Let’s just say you are looking for a picture book that children will enjoy and the adult who reads aloud will not be sick of after the thirty- fifth reading. I have such a book for you – There, There, written by Tim Bieser and cleverly illustrated by Bill Slavin.

Hare whines and paces, sick to death of all the rain. Other problems ensue. His friend Bear, in an effort to cheer him up, keeps repeating, “There, there.” As you might imagine, Hare fails to be comforted. 

Eventually, Bear gets enough and drags Hare outdoors to teach him a lesson. He shows him the blind earthworm whose only friend is his other end.

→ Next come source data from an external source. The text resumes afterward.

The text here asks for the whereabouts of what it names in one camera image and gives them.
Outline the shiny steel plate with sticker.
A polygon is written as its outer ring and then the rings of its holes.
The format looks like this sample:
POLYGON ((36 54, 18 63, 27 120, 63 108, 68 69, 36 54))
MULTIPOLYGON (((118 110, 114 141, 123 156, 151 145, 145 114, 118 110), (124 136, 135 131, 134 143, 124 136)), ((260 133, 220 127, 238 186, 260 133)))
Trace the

Hare gets the message that life could be much worse, and they return inside.

The “lesson” loses its moralizing character as the earthworm, left in his own habitat, reacts to being used in such a fashion. The tongue-in cheek ending will delight the adult as well as the child.

Clouds - Again

A long week of rain has made me rash

Sending me to my photo stash.

Sunnier pictures from some time ago

When I needed the world to slow.

The clouds recalled childhood with a friend

When we watched, playing just pretend.

 What do you see in this fluffy stack?

A turtle with cotton balls piled on his back

 What could this scattering mean to you?

Fish in the sea with a shark coming through

 How about this one causing suspense?

Will the dog on the left leap over the fence?

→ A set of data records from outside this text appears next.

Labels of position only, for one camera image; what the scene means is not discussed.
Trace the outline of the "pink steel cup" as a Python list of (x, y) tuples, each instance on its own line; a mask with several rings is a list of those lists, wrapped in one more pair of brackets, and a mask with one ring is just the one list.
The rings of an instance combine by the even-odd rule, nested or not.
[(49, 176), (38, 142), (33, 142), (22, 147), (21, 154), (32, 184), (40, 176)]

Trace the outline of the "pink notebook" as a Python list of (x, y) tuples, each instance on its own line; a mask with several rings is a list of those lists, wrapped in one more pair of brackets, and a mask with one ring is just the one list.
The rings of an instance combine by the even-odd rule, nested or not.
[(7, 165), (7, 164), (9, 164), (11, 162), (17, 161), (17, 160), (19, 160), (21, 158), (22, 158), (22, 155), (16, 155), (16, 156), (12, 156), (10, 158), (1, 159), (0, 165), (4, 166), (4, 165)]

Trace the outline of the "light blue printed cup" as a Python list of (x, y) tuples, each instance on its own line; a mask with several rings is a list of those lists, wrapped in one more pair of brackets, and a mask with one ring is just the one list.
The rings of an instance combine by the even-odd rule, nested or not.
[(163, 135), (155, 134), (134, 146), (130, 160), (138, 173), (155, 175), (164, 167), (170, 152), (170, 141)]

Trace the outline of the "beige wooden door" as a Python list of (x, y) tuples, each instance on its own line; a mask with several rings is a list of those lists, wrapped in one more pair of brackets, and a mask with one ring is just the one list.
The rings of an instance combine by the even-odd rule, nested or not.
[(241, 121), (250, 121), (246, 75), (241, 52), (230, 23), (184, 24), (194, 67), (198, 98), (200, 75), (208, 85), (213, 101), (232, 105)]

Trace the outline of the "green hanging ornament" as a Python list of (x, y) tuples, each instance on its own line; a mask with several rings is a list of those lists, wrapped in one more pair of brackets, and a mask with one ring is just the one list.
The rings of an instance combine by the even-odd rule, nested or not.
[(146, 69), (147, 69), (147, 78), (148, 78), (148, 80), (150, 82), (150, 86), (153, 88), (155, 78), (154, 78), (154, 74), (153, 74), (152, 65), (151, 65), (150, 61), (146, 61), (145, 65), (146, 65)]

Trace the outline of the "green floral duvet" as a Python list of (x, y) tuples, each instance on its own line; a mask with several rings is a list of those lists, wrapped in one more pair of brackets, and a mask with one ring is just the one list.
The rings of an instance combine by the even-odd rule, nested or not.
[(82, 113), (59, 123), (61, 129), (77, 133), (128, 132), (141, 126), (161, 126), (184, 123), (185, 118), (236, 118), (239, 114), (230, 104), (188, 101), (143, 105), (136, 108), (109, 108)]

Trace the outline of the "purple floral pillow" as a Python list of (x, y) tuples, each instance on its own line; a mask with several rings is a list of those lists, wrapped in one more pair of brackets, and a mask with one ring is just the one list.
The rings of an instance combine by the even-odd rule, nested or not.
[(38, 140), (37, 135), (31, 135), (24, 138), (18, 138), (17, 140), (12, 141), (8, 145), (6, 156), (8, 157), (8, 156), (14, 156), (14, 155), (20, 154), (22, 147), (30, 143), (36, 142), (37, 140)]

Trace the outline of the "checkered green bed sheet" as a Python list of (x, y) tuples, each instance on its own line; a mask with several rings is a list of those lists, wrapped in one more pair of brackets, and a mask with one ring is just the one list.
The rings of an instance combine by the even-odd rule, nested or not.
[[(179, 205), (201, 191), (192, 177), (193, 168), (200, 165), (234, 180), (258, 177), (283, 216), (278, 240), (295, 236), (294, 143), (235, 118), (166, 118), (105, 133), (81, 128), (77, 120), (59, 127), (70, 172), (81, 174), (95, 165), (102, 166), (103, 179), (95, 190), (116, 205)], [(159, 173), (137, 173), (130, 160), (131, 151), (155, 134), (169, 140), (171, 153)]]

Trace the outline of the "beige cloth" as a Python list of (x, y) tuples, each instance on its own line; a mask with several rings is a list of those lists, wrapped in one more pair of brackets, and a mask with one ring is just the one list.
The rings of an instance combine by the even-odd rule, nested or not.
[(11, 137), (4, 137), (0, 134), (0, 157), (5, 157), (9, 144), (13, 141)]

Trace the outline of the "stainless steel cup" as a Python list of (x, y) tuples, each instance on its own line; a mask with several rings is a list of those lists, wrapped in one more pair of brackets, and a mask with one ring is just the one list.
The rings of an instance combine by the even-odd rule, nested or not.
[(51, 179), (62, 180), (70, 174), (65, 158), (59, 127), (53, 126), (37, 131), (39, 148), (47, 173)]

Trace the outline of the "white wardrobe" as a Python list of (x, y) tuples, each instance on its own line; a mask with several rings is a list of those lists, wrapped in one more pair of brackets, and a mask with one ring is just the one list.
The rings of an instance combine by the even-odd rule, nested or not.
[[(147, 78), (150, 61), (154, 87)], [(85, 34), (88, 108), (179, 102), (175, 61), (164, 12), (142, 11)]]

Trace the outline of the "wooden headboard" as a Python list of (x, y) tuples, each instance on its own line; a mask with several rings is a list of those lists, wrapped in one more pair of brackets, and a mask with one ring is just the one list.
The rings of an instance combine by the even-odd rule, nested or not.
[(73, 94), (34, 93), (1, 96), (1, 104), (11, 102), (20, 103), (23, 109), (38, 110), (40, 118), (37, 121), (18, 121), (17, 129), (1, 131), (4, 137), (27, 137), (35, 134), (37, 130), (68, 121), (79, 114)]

My cries, “Enough water,” are to no avail

And conjure this mermaid set to sail

I hope her farewell comes without fail

As she blows a kiss and waves her tail.

 

So there you have it. This is what happens when my brain gets waterlogged. Sun is promised for Wednesday. 

The Unexpected Life of Oliver Cromwell Pitts

Now and again, I run into a foregone conclusion when looking through the Net Gallery offerings of ARCs to be read and reviewed. I enjoy discovering debut writers, but if Avi is the author, my request is automatic. This master of historical fiction in The Unexpected Life of Oliver Cromwell Pitts evoked another favorite author (Charles Dickens) and another favorite Oliver (Twist). The book begins with a tempest sweeping through his home and gets steadily worse from there.

Oliver, in 1700s England, left to his own devices after his father goes to London to seek his sister, finds his father’s unreadable note sodden from the storm. The note might have had some useful information – not that his father had been much help even when he was present with only repeated promises to be a better father next time.  

In Dickensian tradition, Oliver goes from worse to much worse. As he describes his life about halfway through the book, “If you have followed my story – and I hope you have not skipped a word because I have labored extremely hard on each and every one – you should have noted that every time I move forward, I am thwarted by an adult.”

Avi has never disappointed me with a good read, including this book. The one difference? He’s left an enticing lead to a sequel. Naturally, I had to check and see when it would be coming out. According to Avi's blog, the next book is “pretty much done” although he was talking to the editor about changing a word.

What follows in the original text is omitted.